## EXERCISE:
What is needed is an exact copy of the data that follows.

## DATA SEGMENT:
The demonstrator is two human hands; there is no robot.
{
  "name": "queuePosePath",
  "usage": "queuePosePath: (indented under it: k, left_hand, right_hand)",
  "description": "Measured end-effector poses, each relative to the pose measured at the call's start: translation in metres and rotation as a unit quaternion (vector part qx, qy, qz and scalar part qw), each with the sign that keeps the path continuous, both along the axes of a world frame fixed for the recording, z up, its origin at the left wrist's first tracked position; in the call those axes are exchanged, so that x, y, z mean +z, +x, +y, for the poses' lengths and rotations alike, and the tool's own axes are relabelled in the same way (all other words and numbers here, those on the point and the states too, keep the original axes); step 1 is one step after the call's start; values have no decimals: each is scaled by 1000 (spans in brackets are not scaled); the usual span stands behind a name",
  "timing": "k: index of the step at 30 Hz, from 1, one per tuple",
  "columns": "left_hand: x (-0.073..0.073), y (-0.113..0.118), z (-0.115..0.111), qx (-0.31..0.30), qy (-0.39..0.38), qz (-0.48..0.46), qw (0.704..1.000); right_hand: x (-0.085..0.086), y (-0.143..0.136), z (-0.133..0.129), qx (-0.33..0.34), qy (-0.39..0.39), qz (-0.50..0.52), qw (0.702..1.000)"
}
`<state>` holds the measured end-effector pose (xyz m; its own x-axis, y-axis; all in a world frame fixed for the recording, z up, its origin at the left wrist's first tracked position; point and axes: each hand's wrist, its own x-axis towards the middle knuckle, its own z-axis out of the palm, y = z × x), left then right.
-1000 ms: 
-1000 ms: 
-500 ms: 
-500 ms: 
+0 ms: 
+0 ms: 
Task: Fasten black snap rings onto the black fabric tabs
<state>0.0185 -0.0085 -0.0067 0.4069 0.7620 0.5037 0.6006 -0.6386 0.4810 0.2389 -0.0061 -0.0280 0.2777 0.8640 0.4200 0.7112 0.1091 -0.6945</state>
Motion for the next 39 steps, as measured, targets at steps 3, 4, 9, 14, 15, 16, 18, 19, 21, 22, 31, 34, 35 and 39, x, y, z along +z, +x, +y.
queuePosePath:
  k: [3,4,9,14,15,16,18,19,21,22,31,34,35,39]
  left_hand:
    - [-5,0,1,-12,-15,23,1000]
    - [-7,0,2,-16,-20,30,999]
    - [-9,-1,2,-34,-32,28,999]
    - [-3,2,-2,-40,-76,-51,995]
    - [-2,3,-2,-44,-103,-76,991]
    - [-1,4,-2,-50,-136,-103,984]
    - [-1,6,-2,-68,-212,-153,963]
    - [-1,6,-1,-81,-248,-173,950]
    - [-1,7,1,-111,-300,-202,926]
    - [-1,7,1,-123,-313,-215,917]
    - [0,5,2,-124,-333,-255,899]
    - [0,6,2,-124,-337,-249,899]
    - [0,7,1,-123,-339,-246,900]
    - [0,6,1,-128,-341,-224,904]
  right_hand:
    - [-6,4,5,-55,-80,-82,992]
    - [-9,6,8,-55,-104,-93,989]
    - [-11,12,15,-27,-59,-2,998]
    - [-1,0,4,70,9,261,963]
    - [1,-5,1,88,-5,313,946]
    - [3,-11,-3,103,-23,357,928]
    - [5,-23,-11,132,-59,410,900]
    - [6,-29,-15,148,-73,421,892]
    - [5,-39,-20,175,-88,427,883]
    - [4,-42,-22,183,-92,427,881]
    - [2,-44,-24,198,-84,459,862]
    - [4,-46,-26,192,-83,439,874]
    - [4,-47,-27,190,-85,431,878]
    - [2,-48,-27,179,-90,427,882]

## RESULT BELOW:
The demonstrator is two human hands; there is no robot.
{
  "name": "queuePosePath",
  "usage": "queuePosePath: (indented under it: k, left_hand, right_hand)",
  "description": "Measured end-effector poses, each relative to the pose measured at the call's start: translation in metres and rotation as a unit quaternion (vector part qx, qy, qz and scalar part qw), each with the sign that keeps the path continuous, both along the axes of a world frame fixed for the recording, z up, its origin at the left wrist's first tracked position; in the call those axes are exchanged, so that x, y, z mean +z, +x, +y, for the poses' lengths and rotations alike, and the tool's own axes are relabelled in the same way (all other words and numbers here, those on the point and the states too, keep the original axes); step 1 is one step after the call's start; values have no decimals: each is scaled by 1000 (spans in brackets are not scaled); the usual span stands behind a name",
  "timing": "k: index of the step at 30 Hz, from 1, one per tuple",
  "columns": "left_hand: x (-0.073..0.073), y (-0.113..0.118), z (-0.115..0.111), qx (-0.31..0.30), qy (-0.39..0.38), qz (-0.48..0.46), qw (0.704..1.000); right_hand: x (-0.085..0.086), y (-0.143..0.136), z (-0.133..0.129), qx (-0.33..0.34), qy (-0.39..0.39), qz (-0.50..0.52), qw (0.702..1.000)"
}
`<state>` holds the measured end-effector pose (xyz m; its own x-axis, y-axis; all in a world frame fixed for the recording, z up, its origin at the left wrist's first tracked position; point and axes: each hand's wrist, its own x-axis towards the middle knuckle, its own z-axis out of the palm, y = z × x), left then right.
-1000 ms: 
-1000 ms: 
-500 ms: 
-500 ms: 
+0 ms: 
+0 ms: 
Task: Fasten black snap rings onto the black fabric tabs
<state>0.0185 -0.0085 -0.0067 0.4069 0.7620 0.5037 0.6006 -0.6386 0.4810 0.2389 -0.0061 -0.0280 0.2777 0.8640 0.4200 0.7112 0.1091 -0.6945</state>
Motion for the next 39 steps, as measured, targets at steps 3, 4, 9, 14, 15, 16, 18, 19, 21, 22, 31, 34, 35 and 39, x, y, z along +z, +x, +y.
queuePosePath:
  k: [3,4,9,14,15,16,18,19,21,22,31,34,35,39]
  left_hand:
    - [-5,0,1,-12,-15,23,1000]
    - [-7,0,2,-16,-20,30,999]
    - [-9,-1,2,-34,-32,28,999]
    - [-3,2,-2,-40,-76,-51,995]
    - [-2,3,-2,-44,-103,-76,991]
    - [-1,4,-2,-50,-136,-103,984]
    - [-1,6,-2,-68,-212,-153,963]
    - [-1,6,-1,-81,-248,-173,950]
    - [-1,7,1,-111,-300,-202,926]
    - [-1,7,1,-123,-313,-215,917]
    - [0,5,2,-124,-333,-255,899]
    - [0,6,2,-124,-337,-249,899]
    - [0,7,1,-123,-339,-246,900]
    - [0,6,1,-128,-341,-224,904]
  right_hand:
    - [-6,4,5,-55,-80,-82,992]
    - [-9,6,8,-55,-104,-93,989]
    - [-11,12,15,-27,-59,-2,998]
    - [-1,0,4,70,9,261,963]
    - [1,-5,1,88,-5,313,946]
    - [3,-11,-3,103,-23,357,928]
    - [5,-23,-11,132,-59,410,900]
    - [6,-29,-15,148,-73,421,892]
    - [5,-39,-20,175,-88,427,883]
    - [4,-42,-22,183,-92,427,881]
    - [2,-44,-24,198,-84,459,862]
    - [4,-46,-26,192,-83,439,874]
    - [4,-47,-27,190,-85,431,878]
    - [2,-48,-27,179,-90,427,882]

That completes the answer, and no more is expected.